→ **How to complete this task**
Below are the records; copy each line in which "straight" can be found.

.....

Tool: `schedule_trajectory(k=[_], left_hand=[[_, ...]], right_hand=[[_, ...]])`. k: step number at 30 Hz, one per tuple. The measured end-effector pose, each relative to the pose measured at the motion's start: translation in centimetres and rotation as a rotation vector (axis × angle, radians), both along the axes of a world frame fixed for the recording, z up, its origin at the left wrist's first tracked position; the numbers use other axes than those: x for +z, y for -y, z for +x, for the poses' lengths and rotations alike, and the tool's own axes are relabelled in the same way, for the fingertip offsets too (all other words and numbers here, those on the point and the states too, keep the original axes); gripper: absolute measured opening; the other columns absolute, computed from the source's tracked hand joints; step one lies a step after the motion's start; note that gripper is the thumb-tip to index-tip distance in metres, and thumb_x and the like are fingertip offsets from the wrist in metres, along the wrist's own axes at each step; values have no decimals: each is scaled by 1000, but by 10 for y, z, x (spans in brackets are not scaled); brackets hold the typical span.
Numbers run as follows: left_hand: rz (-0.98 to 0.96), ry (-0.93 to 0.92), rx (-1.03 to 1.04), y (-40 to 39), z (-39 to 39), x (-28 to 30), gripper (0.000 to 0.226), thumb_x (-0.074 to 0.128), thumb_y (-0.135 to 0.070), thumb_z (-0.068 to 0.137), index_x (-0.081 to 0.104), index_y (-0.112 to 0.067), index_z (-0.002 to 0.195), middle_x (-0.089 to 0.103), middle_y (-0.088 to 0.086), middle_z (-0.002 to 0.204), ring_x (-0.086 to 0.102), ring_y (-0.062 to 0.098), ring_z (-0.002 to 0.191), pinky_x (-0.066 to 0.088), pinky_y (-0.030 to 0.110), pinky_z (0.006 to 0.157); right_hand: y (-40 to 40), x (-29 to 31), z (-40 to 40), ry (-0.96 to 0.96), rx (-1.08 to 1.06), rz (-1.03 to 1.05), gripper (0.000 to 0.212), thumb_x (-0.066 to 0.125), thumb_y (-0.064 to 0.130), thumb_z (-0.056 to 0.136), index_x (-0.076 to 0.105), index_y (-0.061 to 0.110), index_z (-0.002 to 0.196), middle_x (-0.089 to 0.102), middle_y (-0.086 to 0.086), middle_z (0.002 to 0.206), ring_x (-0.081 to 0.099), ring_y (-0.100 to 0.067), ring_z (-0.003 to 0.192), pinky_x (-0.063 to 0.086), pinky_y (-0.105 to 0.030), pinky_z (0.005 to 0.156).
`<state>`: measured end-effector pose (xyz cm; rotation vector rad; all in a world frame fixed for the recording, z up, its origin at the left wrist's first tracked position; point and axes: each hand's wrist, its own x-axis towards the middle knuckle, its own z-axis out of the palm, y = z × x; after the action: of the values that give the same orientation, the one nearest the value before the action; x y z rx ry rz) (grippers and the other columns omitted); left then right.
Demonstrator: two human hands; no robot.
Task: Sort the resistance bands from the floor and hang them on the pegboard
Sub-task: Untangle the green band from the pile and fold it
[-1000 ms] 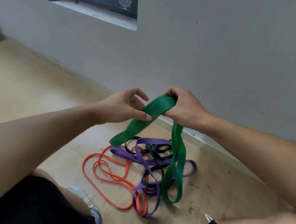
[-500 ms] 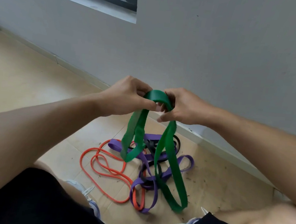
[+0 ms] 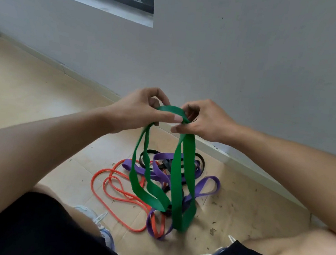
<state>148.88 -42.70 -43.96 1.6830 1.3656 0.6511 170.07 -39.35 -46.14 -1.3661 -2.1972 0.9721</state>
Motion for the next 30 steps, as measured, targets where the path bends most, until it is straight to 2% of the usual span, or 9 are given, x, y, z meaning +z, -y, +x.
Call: schedule_trajectory(k=[3,7,10,14,17,19,23,26,30], left_hand=[[20,-121,-54,3,5,-4,44,87,-49,71,70,-16,94,61,-1,69,52,7,61,38,24,58],[95,4,22,3,8,2,37,90,-44,67,72,-16,84,57,-2,65,50,9,61,36,26,57],[80,209,23,5,15,8,46,90,-44,58,71,-12,85,64,9,78,62,21,72,54,40,71],[123,295,114,5,15,18,54,90,-49,51,70,-10,84,68,9,78,71,24,73,61,52,88],[187,333,196,3,12,18,49,91,-53,51,70,-16,76,66,0,67,67,19,65,61,54,84],[214,351,256,1,11,16,51,90,-55,52,71,-15,78,65,-1,65,66,19,64,62,53,82],[232,402,278,-2,10,15,49,90,-52,62,69,-14,83,67,11,84,70,25,80,63,49,81],[238,491,300,-5,11,17,45,86,-49,68,63,-14,84,68,25,102,70,35,105,63,43,84],[190,645,280,-7,17,22,38,84,-39,79,56,-14,84,62,36,113,69,37,111,62,44,88]], right_hand=[[4,4,-2,-26,30,16,27,90,35,75,76,25,95,73,4,79,63,-6,68,51,-26,67],[4,6,-2,-107,7,-84,27,90,27,76,71,19,92,65,2,80,59,-7,68,49,-28,70],[5,1,-1,5,76,-144,25,89,29,77,67,23,87,68,6,83,64,-3,73,52,-20,72],[7,-19,0,160,145,-170,29,89,40,76,73,22,92,75,2,91,71,-16,90,59,-40,87],[4,-22,3,74,124,-178,14,80,20,86,71,22,96,75,1,95,72,-15,94,59,-42,95],[2,-18,4,-23,79,-216,24,64,1,92,68,21,105,75,-2,105,72,-16,103,57,-40,100],[1,-16,1,-116,-2,-236,36,45,-7,97,67,15,116,73,-8,110,70,-22,108,55,-42,102],[1,-15,-3,-202,-34,-242,30,49,-2,98,68,18,111,74,-8,106,72,-23,103,56,-42,100],[-2,-20,-7,-190,-25,-262,22,60,1,97,71,19,105,76,-6,103,75,-20,99,57,-40,100]])
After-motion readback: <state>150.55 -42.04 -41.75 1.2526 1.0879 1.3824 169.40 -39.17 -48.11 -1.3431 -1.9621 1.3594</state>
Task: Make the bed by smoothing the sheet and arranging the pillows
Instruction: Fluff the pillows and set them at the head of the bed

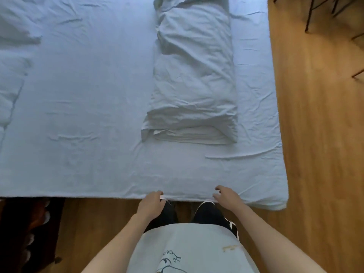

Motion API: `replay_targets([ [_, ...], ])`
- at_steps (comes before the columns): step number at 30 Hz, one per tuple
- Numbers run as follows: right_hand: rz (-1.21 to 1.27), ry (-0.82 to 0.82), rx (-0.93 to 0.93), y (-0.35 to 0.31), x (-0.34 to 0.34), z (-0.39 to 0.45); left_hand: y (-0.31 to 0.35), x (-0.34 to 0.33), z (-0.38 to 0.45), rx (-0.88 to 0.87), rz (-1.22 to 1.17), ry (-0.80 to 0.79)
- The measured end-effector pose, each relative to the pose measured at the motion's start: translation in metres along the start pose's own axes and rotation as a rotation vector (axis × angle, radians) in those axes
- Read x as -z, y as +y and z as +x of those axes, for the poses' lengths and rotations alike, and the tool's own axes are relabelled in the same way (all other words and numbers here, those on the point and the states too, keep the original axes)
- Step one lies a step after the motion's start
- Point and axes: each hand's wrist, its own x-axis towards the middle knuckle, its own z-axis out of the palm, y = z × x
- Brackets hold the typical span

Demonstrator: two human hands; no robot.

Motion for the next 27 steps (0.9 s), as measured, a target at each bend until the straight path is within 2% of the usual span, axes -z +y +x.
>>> replay_targets([
  [4, 0.030, 0.099, -0.053, -0.026, 0.017, 0.033, 0.001, 0.065, 0.058, -0.084, 0.167, 0.045],
  [7, 0.054, 0.198, -0.072, -0.039, 0.033, 0.064, 0.006, 0.103, 0.103, -0.080, 0.181, 0.106],
  [13, 0.151, 0.632, -0.097, -0.058, 0.105, 0.177, 0.034, 0.170, 0.221, -0.031, 0.000, 0.388],
  [16, 0.095, 0.847, -0.045, -0.063, 0.149, 0.233, 0.049, 0.193, 0.273, -0.035, -0.020, 0.511],
  [17, 0.061, 0.876, -0.031, -0.065, 0.163, 0.250, 0.053, 0.198, 0.290, -0.043, 0.007, 0.528],
  [19, 0.043, 0.828, -0.061, -0.066, 0.185, 0.283, 0.058, 0.204, 0.322, -0.034, 0.064, 0.506],
  [22, 0.154, 0.729, -0.133, -0.060, 0.196, 0.329, 0.064, 0.201, 0.365, 0.019, -0.049, 0.464],
  [24, 0.071, 0.793, -0.130, -0.050, 0.191, 0.350, 0.069, 0.190, 0.383, 0.046, -0.105, 0.499],
  [27, -0.021, 0.927, -0.043, -0.042, 0.188, 0.375, 0.080, 0.175, 0.399, -0.002, -0.202, 0.647],
])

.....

→ **Solution**
Motion for the next 30 steps, as measured, targets where the path bends most, until it is straight to 2% of the usual span, or 9 are given, x, y, z meaning +z, -y, +x.
Motion for the next 27 steps (0.9 s), as measured, a target at each bend until the straight path is within 2% of the usual span, axes -z +y +x.

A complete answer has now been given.